2. Share your findings with the rest of the class.
Gas exchange in plants
When the stomata open, gases come into the leaf while others come out. Oxygen which is a product of photosynthesis diffuse out of palisade cells to the air spaces. It eventually comes out through the stomata to the atmosphere. On the other hand, carbon dioxide from the atmosphere enters into the leaf through the stomata into the airspaces. It then diffuses from the air spaces into palisade cells where it is used during photosynthesis.
When the stomata are open, air from the surrounding enters the leaf and occupies the air spaces. Oxygen and carbon dioxide diffuse into or out of the leaf cells along their concentration gradient.
During photosynthesis, carbon dioxide is used up by the palisade cells, and oxygen is produced.
This means that the concentration of carbon dioxide in the palisade cells becomes lower than in the air spaces outside the cells. Therefore during photosynthesis carbon dioxide diffuses into the palisade cell from the airspaces. On the other hand, photosynthesis produces oxygen whose concentration becomes higher inside the palisade cells than in the air spaces surrounding the cells. Oxygen therefore diffuses out of the palisade cells into the air spaces. This is the process of gaseous exchange in leaves.
Gases first dissolve in the film of moisture surrounding the cell, before they diffuse into or out of the cell. Note that when air is entering or leaving the plant through stomata, the process is not gaseous exchange, but diffusion. Gaseous exchange refers to the movement of gases between the cells and their surroundings.

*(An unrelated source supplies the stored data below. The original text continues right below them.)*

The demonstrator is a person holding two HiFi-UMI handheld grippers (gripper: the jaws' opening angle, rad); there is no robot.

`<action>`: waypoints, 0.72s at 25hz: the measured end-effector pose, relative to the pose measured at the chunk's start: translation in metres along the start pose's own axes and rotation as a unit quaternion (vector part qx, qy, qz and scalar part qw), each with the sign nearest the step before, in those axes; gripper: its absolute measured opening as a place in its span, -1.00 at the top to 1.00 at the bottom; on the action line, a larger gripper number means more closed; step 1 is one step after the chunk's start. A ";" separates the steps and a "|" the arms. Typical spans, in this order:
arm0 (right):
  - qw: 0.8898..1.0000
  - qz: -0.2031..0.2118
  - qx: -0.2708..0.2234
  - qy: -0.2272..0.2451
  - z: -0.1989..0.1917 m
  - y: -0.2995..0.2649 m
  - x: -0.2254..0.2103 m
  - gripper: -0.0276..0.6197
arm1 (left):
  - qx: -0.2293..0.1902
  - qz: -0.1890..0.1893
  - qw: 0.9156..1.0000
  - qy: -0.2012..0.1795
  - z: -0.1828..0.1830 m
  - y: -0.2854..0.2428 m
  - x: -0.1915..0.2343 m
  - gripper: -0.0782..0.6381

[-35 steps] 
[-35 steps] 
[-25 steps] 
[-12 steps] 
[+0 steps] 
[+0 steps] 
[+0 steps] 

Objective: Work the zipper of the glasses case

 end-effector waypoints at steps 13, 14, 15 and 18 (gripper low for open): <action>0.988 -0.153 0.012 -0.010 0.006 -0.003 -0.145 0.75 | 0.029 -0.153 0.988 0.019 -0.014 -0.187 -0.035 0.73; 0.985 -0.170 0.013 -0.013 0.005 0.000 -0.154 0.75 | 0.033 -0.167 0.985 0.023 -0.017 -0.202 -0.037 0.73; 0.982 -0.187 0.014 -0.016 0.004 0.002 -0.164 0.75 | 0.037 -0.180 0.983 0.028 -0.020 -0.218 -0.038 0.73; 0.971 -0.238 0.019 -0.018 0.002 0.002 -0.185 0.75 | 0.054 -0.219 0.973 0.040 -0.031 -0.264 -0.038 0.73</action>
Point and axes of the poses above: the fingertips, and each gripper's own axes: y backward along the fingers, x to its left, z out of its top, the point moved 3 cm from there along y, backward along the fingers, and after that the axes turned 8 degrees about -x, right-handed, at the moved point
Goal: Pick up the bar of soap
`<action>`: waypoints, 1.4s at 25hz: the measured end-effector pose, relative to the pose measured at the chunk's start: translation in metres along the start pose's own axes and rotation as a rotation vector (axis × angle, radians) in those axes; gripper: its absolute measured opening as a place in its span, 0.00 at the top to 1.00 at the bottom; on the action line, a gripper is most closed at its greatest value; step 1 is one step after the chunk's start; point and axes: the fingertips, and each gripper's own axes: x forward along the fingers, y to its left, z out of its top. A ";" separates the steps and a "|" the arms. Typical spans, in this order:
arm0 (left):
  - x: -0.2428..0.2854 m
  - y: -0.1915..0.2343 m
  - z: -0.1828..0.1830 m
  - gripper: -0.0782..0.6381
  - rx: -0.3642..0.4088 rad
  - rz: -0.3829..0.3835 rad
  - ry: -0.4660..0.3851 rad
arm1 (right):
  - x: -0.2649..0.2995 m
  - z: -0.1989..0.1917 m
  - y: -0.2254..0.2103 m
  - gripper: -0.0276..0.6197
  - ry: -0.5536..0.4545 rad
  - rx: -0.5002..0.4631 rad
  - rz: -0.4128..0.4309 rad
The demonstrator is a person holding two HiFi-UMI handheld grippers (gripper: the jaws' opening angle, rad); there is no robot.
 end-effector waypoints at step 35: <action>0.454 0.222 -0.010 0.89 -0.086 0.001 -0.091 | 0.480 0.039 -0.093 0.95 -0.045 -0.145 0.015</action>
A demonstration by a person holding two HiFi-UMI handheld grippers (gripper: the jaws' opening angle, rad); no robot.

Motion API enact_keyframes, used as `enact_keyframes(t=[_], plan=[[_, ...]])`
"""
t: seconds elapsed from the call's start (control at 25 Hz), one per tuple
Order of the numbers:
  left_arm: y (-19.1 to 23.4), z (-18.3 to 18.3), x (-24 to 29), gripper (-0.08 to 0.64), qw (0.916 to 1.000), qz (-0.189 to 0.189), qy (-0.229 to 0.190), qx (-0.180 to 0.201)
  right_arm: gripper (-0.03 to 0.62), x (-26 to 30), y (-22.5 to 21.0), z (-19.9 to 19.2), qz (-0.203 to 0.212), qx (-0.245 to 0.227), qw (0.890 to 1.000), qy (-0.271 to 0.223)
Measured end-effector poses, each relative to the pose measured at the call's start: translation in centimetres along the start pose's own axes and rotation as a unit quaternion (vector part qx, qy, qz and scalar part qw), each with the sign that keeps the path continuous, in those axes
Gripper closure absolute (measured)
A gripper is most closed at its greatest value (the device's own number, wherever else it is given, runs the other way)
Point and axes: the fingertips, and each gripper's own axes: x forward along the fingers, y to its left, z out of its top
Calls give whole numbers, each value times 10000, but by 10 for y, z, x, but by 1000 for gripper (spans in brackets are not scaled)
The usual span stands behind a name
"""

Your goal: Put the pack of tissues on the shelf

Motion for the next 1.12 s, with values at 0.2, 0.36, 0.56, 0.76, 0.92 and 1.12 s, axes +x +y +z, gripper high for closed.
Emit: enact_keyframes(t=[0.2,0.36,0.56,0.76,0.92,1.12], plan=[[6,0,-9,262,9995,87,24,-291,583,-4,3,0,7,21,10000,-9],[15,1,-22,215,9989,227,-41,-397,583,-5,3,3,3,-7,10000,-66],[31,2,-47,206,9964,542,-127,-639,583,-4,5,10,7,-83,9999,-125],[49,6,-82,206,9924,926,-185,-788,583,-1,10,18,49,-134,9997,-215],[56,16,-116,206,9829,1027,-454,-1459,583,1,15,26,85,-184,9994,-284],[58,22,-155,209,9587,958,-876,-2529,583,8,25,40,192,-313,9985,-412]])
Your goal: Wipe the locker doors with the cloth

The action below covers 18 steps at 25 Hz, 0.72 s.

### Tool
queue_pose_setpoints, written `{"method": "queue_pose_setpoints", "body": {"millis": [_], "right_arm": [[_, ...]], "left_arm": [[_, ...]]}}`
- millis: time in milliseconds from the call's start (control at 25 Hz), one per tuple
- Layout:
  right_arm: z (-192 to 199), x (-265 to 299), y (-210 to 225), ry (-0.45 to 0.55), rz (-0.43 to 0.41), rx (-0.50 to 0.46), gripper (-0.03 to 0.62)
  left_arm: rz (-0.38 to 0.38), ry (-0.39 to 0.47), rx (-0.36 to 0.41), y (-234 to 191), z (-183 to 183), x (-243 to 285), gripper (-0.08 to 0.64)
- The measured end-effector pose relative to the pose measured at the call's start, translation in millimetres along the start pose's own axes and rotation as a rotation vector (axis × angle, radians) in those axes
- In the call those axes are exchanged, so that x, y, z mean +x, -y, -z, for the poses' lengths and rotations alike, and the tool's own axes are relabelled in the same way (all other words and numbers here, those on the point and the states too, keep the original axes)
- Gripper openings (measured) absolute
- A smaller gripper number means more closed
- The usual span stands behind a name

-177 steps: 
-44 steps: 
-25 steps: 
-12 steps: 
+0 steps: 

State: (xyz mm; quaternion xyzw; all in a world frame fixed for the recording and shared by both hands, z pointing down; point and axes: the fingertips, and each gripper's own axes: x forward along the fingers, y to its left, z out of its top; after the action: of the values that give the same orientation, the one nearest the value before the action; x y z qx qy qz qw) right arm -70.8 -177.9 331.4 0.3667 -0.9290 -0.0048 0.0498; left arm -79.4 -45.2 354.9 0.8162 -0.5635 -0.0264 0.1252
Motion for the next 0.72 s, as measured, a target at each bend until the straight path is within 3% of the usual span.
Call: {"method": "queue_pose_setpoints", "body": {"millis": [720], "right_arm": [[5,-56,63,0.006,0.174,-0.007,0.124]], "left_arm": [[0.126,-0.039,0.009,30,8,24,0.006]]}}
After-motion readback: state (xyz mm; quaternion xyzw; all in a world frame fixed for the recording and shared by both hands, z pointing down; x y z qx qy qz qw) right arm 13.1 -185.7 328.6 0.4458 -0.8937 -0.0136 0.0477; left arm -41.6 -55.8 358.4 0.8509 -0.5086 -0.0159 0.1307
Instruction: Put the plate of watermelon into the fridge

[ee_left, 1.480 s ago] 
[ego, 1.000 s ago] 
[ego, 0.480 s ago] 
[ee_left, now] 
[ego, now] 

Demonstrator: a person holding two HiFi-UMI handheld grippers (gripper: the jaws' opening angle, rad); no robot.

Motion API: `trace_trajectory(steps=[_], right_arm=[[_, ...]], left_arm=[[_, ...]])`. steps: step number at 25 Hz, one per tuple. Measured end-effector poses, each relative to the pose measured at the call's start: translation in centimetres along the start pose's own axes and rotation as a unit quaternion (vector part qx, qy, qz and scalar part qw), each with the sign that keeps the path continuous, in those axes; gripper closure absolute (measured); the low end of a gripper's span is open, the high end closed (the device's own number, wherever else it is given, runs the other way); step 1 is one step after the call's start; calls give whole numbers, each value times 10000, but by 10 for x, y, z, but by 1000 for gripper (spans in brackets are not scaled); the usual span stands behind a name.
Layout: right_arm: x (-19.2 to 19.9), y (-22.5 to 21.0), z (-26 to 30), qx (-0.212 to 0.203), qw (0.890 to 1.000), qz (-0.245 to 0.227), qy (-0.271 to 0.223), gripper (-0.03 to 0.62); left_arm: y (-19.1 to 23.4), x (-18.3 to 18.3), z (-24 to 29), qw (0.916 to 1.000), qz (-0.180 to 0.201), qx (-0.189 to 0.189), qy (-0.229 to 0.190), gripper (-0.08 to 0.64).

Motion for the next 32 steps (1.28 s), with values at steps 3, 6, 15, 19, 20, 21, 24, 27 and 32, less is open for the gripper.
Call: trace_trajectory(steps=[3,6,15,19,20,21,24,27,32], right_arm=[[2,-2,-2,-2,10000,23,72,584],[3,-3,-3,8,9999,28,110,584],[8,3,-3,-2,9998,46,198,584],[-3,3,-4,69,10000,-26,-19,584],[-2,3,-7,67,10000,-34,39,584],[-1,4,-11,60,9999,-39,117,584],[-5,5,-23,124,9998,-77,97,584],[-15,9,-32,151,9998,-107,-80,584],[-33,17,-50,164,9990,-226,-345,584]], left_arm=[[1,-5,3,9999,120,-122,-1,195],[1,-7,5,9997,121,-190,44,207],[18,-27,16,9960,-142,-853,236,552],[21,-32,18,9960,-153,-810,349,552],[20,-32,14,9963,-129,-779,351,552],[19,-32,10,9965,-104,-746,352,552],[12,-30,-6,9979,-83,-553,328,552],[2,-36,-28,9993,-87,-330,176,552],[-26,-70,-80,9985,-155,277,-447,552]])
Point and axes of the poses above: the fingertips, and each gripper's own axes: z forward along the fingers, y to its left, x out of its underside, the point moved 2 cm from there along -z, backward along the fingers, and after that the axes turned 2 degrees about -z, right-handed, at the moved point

Stems of woody terrestrial trees and shrubs have areas of loosely arranged cells with large air spaces between them. These cells together form a structure called a lenticel. Lenticels are formed when the epidermis is replaced by the bark. Lenticels appear scattered on the surface of the stem as small raised openings. They allow gaseous exchange of oxygen and carbon dioxide between the atmosphere and the internal tissues of the stem.
Self-evaluation Test 9.3
1. What are the structural differences between guard cells and other epidermal cells?
2. Although the leaves are the main organs of gaseous exchange in plants, the roots also absorb oxygen in the soil. Why is this necessary?
Unit summary
• Gaseous exchange is the process by which animals exchange respiratory gases while plants exchange both respiratory and photosynthetic gases.
• Gaseous exchange between a living cell and its surrounding always takes place by diffusion across a moist cell membrane.
• The surface over which gaseous exchange takes place is called a respiratory surface.
• All respiratory surfaces have a large moist surface, basically a mechanism of transporting gases to and from the respiratory surface.
• The direction that a gas takes during diffusion depends on the concentration of the gas on either side of the respiratory surface.
• In large multicellular organisms such as human beings, most cells are deep inside the body. Diffusion alone is not enough to move gases across the large number of cells that lies inside.
• Large multicellular organisms have special respiratory structures for gaseous exchange. These include the tracheal system in insects; the skin, buccal cavity and lungs in frogs; the gills in fish and the lungs in humans.
• In humans beings, breathing is controlled by medulla oblongata in the brain which is sensitive to the concentration of carbon dioxide. When this exceeds a certain level the medulla oblongata stimulates the ribs and diaphragm to contract more rapidly.
• Plants also require carbon dioxide for photosynthesis and produce oxygen as a waste product.
• In plants, gaseous exchange occurs through stomata in leaves, lenticels in the stem and roots and through the epidermis of the root.
• Certain diseases of the respiratory system such as asthma, bronchitis, pulmonary tuberculosis, pneumonia and whooping cough interfere with the functioning of the respiratory structures.